§ Data
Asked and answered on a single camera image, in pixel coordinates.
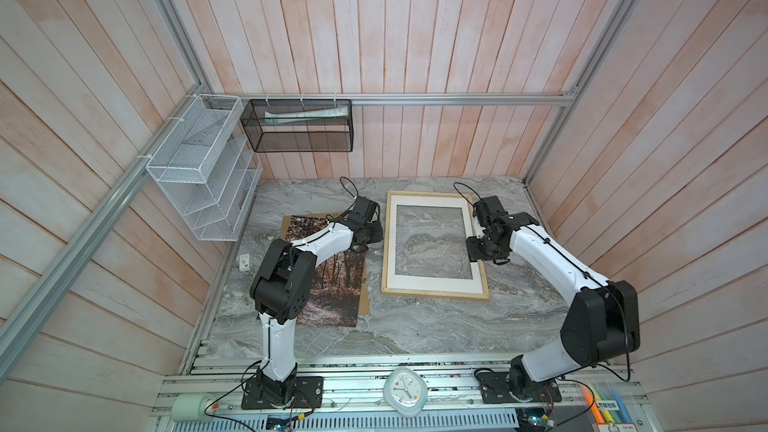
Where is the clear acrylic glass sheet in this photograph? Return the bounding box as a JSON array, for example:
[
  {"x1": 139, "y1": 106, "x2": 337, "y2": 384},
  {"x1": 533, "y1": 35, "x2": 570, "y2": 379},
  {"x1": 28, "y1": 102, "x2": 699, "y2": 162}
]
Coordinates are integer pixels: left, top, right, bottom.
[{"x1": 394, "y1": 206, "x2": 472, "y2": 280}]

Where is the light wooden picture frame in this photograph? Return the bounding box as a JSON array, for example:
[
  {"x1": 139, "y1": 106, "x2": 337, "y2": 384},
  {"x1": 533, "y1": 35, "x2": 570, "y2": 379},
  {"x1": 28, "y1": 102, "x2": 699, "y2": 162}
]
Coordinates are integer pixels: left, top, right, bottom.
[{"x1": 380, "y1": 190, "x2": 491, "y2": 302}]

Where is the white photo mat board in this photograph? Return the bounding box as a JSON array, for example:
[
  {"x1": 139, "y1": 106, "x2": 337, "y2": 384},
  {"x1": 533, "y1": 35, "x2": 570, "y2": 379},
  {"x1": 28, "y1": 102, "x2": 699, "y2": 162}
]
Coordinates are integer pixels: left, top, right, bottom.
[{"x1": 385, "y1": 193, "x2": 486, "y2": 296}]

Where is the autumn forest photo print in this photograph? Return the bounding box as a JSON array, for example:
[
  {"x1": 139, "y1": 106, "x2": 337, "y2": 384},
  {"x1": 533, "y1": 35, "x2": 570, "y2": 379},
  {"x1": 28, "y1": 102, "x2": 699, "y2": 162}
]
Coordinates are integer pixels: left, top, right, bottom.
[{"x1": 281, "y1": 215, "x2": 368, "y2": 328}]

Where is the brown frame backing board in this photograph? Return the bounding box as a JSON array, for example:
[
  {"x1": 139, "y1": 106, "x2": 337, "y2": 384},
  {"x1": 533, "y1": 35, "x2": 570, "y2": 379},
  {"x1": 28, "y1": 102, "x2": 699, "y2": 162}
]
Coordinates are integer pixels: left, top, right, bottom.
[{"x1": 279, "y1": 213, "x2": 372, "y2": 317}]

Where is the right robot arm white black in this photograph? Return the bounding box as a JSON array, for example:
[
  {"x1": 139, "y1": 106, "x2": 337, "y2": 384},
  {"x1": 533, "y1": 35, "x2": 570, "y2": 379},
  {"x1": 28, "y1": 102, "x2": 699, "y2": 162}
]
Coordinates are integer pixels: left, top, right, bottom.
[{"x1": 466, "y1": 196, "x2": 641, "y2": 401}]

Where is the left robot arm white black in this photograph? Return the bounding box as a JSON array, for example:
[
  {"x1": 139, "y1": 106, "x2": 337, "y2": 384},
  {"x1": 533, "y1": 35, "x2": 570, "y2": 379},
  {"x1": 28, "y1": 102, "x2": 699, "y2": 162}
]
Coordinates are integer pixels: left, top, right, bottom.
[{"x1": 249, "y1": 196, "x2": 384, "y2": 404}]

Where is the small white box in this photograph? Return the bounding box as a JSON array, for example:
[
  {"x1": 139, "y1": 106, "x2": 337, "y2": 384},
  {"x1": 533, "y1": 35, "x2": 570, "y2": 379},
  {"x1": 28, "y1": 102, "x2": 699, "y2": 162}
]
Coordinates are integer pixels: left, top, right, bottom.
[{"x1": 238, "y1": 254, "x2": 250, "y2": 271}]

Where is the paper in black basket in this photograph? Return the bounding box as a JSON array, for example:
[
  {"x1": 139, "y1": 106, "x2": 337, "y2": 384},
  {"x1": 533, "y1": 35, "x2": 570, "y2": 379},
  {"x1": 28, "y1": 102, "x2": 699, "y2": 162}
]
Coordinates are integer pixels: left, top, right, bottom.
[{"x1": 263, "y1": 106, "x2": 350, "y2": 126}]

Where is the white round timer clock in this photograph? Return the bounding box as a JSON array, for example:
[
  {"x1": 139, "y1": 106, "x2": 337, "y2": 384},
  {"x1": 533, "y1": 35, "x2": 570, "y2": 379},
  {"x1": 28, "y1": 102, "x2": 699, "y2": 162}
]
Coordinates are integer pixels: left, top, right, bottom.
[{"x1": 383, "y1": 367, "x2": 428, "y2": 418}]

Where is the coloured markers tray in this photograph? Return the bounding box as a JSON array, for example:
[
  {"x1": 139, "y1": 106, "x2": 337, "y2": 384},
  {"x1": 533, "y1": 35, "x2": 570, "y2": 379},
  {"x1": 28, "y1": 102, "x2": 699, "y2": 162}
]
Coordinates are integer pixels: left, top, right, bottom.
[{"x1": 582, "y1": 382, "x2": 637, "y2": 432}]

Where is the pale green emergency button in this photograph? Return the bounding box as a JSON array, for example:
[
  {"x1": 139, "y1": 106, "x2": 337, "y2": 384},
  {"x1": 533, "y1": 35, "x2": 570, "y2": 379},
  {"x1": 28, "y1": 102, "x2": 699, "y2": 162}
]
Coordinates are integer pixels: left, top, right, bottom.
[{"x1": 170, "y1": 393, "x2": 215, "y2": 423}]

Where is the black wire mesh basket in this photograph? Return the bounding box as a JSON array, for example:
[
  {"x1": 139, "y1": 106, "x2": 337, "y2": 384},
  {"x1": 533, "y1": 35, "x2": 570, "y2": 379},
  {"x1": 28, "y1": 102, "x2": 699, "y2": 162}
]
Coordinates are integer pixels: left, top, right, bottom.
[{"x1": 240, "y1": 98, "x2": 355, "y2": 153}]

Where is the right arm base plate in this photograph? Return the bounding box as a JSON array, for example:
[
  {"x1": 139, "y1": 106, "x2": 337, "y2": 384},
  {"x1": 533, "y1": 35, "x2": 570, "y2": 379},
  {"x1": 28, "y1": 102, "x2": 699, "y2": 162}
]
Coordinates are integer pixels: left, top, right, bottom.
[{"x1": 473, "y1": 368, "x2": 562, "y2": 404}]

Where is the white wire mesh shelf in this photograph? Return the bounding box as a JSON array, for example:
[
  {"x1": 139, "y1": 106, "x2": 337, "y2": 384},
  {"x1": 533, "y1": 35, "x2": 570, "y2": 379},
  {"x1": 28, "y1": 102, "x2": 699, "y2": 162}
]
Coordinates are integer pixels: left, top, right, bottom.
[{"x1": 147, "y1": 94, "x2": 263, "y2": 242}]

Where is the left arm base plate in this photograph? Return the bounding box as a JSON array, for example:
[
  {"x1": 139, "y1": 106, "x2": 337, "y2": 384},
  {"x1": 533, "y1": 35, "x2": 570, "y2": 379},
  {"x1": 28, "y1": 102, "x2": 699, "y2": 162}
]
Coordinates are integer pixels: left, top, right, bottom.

§ Aim of the task
Work out how many lines in the records above contain the word "white", and reply with that number alone.

§ Exercise solution
6